*Task statement*. Note each line in the data below that holds "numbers", and copy it.

START Data

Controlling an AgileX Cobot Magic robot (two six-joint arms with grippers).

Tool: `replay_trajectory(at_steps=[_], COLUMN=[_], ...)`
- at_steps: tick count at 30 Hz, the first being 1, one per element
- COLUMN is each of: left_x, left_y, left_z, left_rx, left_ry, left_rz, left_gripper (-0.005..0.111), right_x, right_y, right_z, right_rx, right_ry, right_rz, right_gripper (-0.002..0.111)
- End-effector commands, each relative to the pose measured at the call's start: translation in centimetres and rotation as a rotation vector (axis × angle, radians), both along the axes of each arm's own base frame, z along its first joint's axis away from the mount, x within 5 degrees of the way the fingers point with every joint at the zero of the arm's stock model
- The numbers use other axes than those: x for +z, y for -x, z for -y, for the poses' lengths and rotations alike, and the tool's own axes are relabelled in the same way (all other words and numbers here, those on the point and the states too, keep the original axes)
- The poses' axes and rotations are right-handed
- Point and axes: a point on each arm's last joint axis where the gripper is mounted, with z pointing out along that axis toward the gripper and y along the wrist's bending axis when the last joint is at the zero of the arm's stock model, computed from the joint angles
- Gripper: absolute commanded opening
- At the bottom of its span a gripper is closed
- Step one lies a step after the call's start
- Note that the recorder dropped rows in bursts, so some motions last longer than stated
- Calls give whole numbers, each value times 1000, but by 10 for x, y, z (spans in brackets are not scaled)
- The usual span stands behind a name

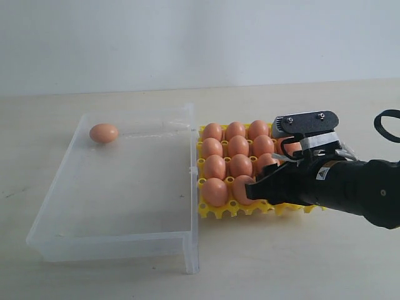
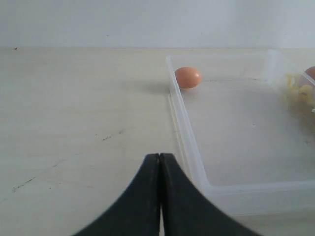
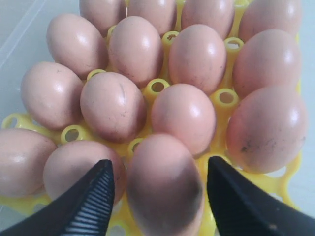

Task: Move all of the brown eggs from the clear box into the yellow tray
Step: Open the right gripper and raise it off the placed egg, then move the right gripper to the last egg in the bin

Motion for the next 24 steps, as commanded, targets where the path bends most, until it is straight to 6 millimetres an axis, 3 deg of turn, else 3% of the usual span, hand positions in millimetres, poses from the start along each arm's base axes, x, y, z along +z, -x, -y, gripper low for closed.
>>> replay_trajectory(at_steps=[1,14,17,20,24], left_x=[2,2,2,2,2], left_y=[0,0,0,0,0], left_z=[0,0,0,0,0], left_rx=[1,1,1,1,1], left_ry=[1,1,1,1,1], left_rz=[14,14,14,14,14], left_gripper=[0,0,0,0,0], right_x=[2,10,39,86,101], right_y=[-3,-3,-1,0,-4], right_z=[1,1,2,-4,-10], right_rx=[-1,-2,-11,-1,6], right_ry=[2,-9,-69,-170,-213], right_rz=[25,51,123,180,145], right_gripper=[60,60,59,59,59])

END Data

*Solution for this problem*.
- The numbers use other axes than those: x for +z, y for -x, z for -y, for the poses' lengths and rotations alike, and the tool's own axes are relabelled in the same way (all other words and numbers here, those on the point and the states too, keep the original axes)
- Calls give whole numbers, each value times 1000, but by 10 for x, y, z (spans in brackets are not scaled)

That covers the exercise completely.